TASK TO COMPLETE:
Search the material below for the string "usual". Return every line that holds it.

• • • • •

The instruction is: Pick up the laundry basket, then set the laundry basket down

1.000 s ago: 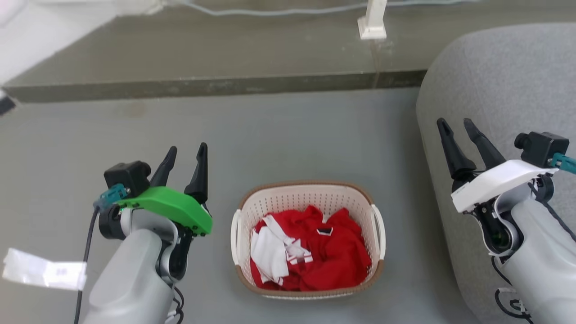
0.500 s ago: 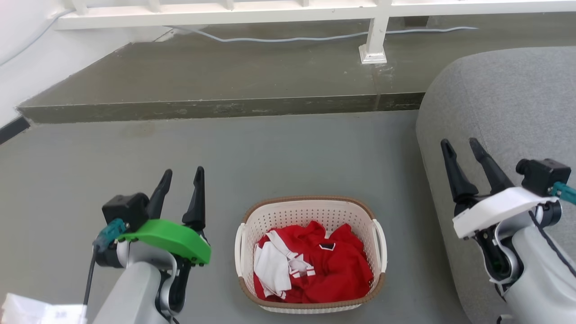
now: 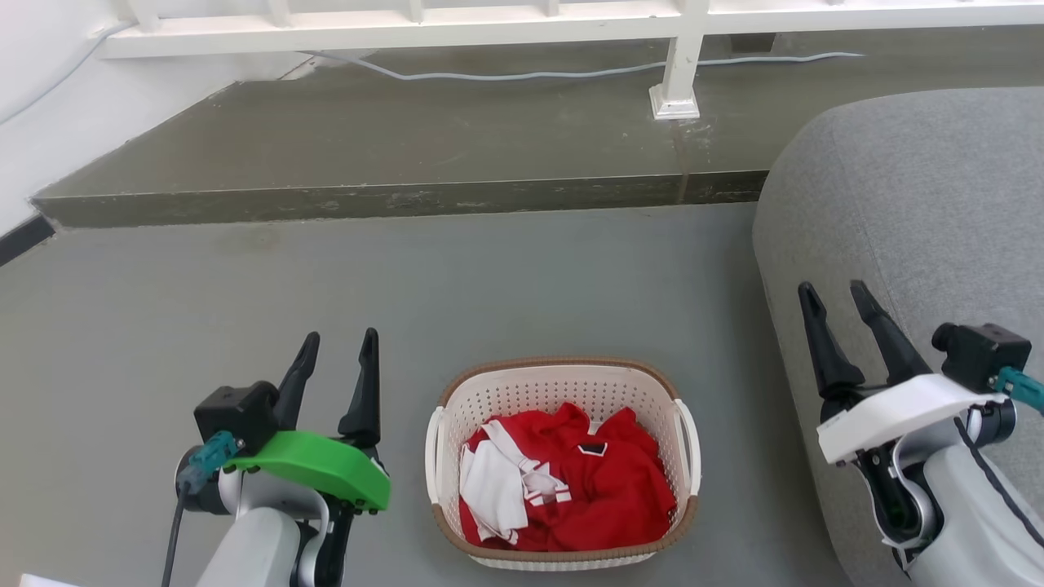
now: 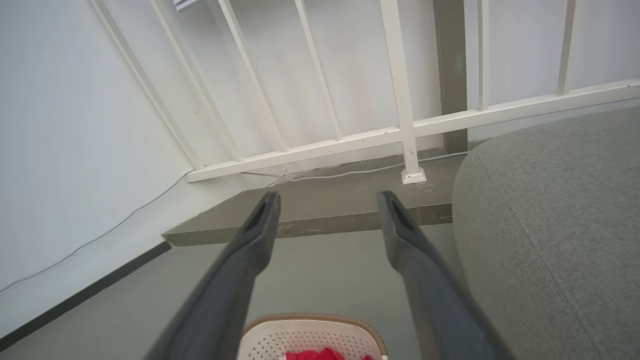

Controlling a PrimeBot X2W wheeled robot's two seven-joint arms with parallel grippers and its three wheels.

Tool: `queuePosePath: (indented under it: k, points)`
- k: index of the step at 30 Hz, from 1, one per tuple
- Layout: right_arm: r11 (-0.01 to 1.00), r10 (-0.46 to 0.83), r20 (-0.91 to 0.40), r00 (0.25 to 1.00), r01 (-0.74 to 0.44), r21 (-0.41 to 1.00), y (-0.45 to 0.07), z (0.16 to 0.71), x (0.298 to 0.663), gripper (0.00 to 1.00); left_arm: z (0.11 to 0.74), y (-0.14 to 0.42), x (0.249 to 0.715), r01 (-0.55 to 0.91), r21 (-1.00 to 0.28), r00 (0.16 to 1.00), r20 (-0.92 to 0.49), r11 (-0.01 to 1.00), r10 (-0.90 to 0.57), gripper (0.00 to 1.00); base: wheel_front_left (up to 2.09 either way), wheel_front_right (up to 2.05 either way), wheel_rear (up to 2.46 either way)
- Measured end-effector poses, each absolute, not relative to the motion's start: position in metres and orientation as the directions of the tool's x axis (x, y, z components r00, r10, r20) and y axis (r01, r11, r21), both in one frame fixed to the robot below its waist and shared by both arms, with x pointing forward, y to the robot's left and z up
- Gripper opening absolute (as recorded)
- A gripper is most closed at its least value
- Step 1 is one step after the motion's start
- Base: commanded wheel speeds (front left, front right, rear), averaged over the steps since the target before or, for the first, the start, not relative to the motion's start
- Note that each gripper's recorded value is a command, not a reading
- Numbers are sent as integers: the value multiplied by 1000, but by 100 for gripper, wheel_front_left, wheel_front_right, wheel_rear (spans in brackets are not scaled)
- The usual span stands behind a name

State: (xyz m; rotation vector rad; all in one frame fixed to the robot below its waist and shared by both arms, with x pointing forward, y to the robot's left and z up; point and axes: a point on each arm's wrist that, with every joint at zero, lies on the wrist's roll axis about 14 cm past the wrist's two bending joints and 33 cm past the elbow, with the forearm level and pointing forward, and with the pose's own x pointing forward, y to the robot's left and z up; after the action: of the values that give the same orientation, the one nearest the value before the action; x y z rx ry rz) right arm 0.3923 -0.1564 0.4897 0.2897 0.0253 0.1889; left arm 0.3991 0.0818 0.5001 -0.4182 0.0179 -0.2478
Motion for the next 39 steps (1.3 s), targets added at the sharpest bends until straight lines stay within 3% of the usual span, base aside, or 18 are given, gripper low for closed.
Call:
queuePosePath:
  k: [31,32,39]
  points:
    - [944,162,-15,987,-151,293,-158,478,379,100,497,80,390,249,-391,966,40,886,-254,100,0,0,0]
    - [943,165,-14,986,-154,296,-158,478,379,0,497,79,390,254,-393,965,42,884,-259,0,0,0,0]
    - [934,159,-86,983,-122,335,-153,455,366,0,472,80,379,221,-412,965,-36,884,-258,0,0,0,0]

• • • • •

WRITTEN REPLY:
- The usual span stands behind a name
Motion for the next 39 steps (1.3 s), targets added at the sharpest bends until straight lines stay within 3% of the usual span, base aside, or 18 are given, gripper low for closed.

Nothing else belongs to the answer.